According to the office of Senator Michael Barrett, “the [Next Generation Roadmap, (Acts 2021 Chapter 8)] directs the Department of Public Utilities (DPU), the regulator of the state's electric and natural gas utilities, to balance priorities going forward: system safety, system security, reliability, affordability, equity, and, significantly, reductions in greenhouse gas emissions.”  The request of the MMWEC for approval to obtain $85 million to finance the peaker plant is pending before the Department of Public Utilities.

A better plan is needed

The current plan is at risk because it does not consider the impact on public health, the environment, and the climate. At a time when the future of our grandchildren is at risk from global warming, every use of fossil fuel is wrong.

Capacity

MMWEC and PMLP claim the plant is needed to meet the requirements of the capacity market to assure power reliability during times of heavy use and in an emergency.

The capacity market exists to fill the gap between the basic daily demand for power and the amount needed in daily peaks or crisis. A capacity obligation, determined by the difference between the highest demand and the basic demand, is enforced to avoid  disruptions to the electrical system.

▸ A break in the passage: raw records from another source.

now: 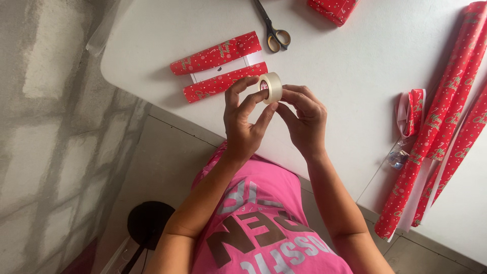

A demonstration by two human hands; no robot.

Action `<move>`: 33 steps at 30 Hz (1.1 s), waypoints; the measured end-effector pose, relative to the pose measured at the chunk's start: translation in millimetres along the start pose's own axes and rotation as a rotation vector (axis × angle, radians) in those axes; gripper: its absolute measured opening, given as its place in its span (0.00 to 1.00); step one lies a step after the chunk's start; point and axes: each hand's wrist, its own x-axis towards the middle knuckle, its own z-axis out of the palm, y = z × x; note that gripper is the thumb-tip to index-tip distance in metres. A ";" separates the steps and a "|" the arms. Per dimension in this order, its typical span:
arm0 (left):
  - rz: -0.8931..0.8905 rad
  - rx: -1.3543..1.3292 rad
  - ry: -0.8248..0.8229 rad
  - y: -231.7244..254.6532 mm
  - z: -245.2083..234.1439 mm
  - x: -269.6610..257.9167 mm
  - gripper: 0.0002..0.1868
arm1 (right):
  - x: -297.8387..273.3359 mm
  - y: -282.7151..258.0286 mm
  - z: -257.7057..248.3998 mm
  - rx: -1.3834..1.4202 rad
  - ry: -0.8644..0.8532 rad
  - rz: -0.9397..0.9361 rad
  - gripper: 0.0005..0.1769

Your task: The person wraps a small white box with red Christmas-themed wrapping paper. They fold the paper around the box, use scissors to cut tape, and secure the paper with tape. The person folds the ends of the paper to create neat corners and continues taping the package closed.

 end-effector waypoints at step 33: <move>-0.081 -0.198 -0.133 -3.5 -25.5 8.3 0.07 | 9.9 -11.4 5.1 -0.030 -0.058 -0.047 0.12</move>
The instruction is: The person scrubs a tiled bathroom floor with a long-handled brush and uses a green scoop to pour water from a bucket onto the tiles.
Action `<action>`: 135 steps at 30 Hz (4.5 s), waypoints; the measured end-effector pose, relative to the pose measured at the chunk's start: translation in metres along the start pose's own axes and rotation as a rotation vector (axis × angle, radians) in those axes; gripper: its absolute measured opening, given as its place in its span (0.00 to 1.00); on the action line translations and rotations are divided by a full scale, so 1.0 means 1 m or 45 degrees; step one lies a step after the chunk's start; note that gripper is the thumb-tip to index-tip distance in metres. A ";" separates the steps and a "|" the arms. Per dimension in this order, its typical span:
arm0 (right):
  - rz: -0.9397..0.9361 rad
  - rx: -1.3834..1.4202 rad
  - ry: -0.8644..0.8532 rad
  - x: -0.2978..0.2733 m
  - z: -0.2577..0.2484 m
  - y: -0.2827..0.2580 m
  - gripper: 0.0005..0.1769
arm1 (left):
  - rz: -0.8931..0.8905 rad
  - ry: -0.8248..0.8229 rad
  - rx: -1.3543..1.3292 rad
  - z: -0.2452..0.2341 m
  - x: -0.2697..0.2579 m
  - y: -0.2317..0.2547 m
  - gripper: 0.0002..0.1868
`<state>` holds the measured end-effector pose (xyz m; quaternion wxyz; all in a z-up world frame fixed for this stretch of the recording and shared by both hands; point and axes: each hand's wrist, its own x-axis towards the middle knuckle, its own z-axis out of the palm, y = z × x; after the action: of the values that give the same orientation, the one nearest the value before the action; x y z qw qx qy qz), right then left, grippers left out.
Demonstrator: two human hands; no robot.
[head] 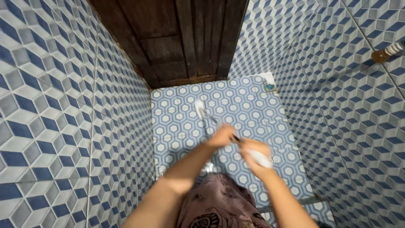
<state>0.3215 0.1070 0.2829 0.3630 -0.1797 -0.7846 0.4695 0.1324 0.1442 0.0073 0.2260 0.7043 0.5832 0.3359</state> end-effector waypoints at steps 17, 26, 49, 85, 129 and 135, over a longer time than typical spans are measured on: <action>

The constraints of the capacity market are due to the high demand in our densely settled region, an area with little space for new generation or storage facilities, in addition to a transmission infrastructure bottleneck which limits the ability to import power.

However, MMWEC and the PMLP commissioners actually see the plant as a revenue producing asset.

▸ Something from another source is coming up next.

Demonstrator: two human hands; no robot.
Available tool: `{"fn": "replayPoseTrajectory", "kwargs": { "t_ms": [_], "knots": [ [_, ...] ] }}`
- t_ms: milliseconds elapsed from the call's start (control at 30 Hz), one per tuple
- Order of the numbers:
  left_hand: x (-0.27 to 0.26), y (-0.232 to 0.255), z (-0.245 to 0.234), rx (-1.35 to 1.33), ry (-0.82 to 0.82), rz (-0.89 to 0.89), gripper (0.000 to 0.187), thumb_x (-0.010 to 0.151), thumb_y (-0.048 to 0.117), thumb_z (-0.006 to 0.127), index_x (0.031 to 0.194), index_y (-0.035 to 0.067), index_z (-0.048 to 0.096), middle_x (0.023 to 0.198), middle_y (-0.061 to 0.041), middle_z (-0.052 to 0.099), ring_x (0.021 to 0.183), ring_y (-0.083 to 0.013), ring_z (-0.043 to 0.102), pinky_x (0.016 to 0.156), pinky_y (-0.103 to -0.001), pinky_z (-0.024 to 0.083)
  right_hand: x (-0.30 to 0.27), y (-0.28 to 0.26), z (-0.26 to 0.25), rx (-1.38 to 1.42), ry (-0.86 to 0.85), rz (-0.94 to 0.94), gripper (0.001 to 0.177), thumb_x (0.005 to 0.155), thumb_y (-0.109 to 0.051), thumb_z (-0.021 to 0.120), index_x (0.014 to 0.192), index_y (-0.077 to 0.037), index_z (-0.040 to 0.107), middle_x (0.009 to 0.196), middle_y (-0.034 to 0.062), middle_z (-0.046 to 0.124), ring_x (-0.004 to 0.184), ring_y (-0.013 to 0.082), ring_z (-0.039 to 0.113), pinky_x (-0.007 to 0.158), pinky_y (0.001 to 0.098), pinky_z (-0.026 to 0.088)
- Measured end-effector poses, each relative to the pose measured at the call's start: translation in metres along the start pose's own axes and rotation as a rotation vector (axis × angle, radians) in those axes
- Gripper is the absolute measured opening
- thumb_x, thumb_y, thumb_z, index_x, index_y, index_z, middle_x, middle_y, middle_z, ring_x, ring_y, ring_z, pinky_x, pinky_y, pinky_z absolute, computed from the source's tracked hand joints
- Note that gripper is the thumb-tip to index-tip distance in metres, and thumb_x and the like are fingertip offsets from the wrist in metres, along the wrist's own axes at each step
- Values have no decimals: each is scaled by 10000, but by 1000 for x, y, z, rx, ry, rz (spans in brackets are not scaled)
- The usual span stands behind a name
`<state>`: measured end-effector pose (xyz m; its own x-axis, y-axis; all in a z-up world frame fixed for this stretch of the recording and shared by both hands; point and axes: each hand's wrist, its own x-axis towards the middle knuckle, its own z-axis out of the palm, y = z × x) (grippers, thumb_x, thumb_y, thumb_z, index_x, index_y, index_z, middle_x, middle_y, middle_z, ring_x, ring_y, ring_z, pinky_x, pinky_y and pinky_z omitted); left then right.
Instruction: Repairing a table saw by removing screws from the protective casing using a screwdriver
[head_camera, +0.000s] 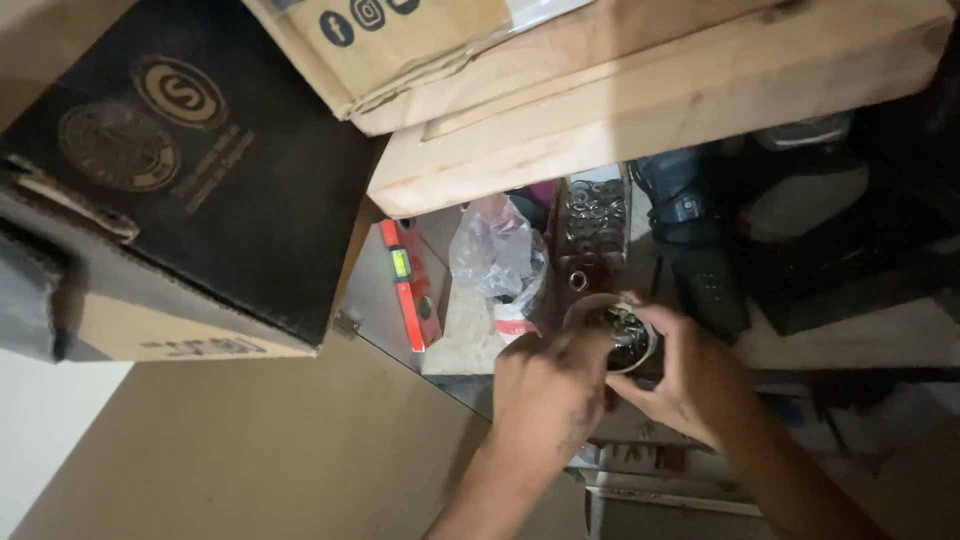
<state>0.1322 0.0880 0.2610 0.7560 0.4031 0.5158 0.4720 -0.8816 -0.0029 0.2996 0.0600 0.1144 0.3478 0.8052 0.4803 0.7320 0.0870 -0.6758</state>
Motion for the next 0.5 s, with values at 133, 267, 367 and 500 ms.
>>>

But there are other ways to mitigate the capacity problem that don't continue our reliance on fossil fuel.


Clean alternatives

Battery peakers are less costly and more reliable than gas fired generators. On June 22, 2021 at a public review of the peaker plant, Matthew Ide, Executive Director of Energy & Financial Markets at MMWEC, said they had responded to public concerns for a clean alternative by evaluating the creation and operation of a battery peaker in comparison with the total lifetime costs of the proposed fossil fuel peaker. Ide claimed that the battery solution would not be a good financial investment because ISO New England compensates batteries lower than fossil fuels. Charles Orphanos explained that while batteries work for a few hours, peak capacity demand can continue for days in extreme situations; therefore, reliability requires the use of fuels like gas, oil, or hydrogen. However, the rules are slanted in favor of fossil fuels.

On ISO-NE’s balance sheets, renewables like solar, wind, and energy storage appear more expensive than fossil fuels and therefore less likely to be chosen in the auctions.... The effect of ISO-NE’s market rules is clean energy largely being barred from the grid.

Current ISO-NE regulations thus create a disincentive for investing in clean energy for capacity, while not promoting strongly the alternatives for renewables and conservation. ISO-NE is facing challenges from ISO-member state governments as well as possible changes by federal regulators at the Federal Energy Regulatory Commission (FERC).

However, in a recent development, battery peakers have been approved through the ISO-NE auction. This may be the beginning for clean battery storage in New England.

San Francisco-based developer Plus Power won two bids in the latest capacity auction held by the New England ISO, which operates the transmission grid and competitive power markets in six Northeastern states. That means that these two battery plants offered a compelling enough price to edge out some fossil fuel plants for delivering power on demand. And they did it without any help from federal tax credits because none of them apply to standalone batteries.

Plus Power now needs to build the plants: a 150-megawatt/300-megawatt-hour system near a cranberry bog south of Boston, Massachusetts and a 175-megawatt/350-megawatt-hour battery in Gorham, Maine. The seven-year capacity contracts start in June 2024.


A new vision is needed

Working on shared goals can unite everyone—clean energy advocates, ratepayers, and the municipal light plants. Let's get started today.

Let’s leave no stone unturned to find better solutions as we work together to meet the challenge.